What the task requires: Search the records below for the word "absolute", then return every line where it appears.

(Supplied data begins)

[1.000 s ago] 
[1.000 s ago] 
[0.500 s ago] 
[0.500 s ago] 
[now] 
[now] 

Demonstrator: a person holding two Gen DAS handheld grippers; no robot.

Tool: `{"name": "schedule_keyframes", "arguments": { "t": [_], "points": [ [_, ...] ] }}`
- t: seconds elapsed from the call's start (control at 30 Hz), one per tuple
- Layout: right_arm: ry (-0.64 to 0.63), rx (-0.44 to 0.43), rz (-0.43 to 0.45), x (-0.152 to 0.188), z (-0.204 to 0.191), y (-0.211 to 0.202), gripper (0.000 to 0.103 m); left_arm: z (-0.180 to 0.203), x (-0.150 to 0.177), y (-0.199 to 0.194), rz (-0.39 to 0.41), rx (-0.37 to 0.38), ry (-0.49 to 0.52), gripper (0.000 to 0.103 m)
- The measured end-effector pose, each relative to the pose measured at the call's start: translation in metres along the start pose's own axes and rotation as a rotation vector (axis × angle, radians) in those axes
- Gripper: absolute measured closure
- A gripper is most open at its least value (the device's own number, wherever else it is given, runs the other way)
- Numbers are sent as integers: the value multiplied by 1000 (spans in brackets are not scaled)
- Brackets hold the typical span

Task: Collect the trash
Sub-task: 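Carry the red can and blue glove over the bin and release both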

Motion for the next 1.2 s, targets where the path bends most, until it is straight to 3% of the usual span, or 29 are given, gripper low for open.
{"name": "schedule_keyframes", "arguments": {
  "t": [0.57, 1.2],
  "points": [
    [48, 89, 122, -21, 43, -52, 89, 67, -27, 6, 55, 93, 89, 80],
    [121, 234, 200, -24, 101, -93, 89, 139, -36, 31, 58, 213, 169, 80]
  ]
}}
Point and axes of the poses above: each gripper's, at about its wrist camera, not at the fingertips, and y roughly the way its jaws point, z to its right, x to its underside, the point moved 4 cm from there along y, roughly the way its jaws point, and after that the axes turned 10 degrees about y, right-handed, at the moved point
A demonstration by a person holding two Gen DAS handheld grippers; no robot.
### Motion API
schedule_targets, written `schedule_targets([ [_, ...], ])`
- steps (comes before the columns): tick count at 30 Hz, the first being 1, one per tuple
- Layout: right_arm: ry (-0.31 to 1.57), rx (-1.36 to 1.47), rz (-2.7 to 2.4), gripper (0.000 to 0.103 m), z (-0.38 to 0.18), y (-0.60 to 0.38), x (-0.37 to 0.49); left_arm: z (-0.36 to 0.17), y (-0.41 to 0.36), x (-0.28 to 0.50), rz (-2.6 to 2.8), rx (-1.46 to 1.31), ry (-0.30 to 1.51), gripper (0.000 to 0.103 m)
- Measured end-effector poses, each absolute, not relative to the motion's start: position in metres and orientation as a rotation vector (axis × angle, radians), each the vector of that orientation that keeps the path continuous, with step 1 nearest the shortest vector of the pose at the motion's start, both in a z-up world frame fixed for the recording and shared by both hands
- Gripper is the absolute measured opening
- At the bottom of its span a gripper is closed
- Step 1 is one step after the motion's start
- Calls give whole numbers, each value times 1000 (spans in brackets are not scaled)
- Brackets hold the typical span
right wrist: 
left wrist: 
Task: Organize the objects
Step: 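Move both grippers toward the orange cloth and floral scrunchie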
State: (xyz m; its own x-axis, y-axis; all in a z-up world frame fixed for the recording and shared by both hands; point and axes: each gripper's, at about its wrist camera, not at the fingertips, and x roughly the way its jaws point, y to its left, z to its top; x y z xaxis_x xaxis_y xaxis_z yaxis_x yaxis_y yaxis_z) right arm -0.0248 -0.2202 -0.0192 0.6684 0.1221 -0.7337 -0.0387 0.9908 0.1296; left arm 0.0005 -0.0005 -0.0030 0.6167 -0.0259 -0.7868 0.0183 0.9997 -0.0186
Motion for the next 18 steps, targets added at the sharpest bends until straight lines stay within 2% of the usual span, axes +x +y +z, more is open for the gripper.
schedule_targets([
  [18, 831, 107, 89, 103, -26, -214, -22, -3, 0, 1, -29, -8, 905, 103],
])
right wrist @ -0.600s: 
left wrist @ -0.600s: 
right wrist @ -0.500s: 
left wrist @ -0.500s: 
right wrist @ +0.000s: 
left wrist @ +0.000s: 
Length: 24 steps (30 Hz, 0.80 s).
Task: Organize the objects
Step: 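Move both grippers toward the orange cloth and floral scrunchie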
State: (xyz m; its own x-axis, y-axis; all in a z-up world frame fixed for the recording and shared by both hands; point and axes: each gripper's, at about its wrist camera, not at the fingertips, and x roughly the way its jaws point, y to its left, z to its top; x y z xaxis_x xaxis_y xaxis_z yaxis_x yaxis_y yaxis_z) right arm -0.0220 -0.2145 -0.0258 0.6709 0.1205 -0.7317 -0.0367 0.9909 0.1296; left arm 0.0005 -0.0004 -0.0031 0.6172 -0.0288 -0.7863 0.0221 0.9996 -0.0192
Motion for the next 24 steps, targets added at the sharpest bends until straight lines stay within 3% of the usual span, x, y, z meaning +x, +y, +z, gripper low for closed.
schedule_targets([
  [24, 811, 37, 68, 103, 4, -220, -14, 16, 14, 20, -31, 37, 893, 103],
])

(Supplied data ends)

Task result:
- Gripper: absolute measured closure
- Measured end-effector poses, each absolute, not relative to the motion's start: position in metres and orientation as a rotation vector (axis × angle, radians), each the vector of that orientation that keeps the path continuous, with step 1 nearest the shortest vector of the pose at the motion's start, both in a z-up world frame fixed for the recording and shared by both hands
- Gripper is the absolute measured opening

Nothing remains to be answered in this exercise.